The neighbourhood is best explored without a map. Yes, you’ll get lost. That’s the point. Eventually you’ll pop out somewhere with a view, or stumble onto a woman hanging washing from a third-floor window, or hear a snatch of fado drifting from a ground-floor café. These are Alfama’s real highlights and they don’t appear on any top-ten list.
That said, there are anchors worth knowing. The Museu do Fado on Largo do Chafariz de Dentro is an excellent introduction to Portugal’s defining musical form — well-designed, affordable, and surprisingly moving even if you think you’re not a fado person yet. The São Vicente de Fora church has an 18th-century azulejo cloister that’s genuinely spectacular and far less visited than it deserves to be.

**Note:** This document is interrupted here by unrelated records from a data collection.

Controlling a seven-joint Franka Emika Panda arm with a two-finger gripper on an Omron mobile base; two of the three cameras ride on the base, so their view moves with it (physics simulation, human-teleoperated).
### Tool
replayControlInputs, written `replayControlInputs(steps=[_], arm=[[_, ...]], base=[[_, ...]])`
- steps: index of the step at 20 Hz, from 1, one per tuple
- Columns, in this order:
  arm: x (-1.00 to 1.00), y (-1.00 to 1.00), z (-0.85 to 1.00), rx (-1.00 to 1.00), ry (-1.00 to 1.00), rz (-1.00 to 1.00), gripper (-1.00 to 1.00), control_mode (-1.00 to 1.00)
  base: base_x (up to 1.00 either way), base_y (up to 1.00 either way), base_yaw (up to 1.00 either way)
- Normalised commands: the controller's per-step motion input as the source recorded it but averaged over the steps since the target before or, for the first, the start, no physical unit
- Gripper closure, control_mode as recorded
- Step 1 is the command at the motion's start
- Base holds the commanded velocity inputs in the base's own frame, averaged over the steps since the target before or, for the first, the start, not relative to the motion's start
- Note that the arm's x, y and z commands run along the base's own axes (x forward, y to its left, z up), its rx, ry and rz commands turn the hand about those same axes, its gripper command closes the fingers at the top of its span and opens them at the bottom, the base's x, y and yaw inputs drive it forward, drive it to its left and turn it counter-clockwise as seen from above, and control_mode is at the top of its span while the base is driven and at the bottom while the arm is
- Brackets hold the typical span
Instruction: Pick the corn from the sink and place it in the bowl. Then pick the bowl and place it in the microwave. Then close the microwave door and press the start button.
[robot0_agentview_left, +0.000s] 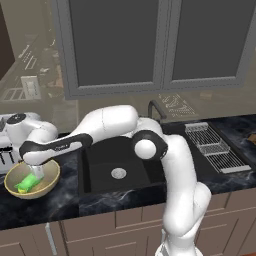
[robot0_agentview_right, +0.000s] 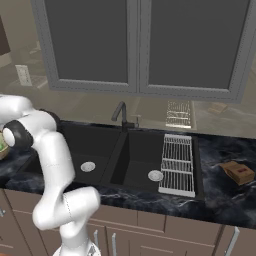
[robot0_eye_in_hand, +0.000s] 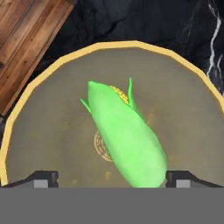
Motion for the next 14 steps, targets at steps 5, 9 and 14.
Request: replayControlInputs(steps=[5,9,14], arm=[[-1.0,-0.38,0.08,0.06,-0.06,-0.02,-1.0,-1.0],[-0.85,-0.37,0.0,0.01,-0.07,-0.05,-1.0,-1.0],[-0.14,-0.24,0.0,0.0,-0.05,-0.1,-1.0,-1.0]], base=[[0.0,0.0,0.0],[0.0,0.0,0.0],[0.0,0.0,0.0]])
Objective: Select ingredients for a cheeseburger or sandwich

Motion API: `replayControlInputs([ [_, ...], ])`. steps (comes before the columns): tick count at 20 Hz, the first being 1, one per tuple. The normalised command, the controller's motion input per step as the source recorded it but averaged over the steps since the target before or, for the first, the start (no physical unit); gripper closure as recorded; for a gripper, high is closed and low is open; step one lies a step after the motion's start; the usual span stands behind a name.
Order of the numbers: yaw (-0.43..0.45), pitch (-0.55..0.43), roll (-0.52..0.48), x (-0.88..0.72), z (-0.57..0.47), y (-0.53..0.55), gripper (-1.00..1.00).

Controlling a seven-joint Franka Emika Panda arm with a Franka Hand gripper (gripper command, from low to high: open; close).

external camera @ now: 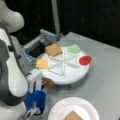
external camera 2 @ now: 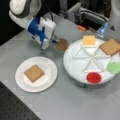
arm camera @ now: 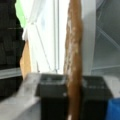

Hit the Miradouros Before the Crowds
Lisbon’s miradouros — its panoramic viewpoints — are among the best reasons to live with all these hills. But they’re not all equal, and the time you visit matters enormously.
Miradouro das Portas do Sol is my go-to. It sits right at the edge of Alfama, overlooking the rooftops and the river, with a statue of São Vicente (Lisbon’s patron saint) presiding over the whole thing. There’s a café with outdoor seating where I’ve sat for embarrassingly long stretches doing nothing useful. Arrive before 10am and it’s peaceful. After 11am, tour buses.
Miradouro de Santa Luzia is nearby — intimate, covered in azulejo panels, with a pergola draped in bougainvillea. It’s beautiful and somehow always slightly less crowded than Portas do Sol despite being about 50 metres away.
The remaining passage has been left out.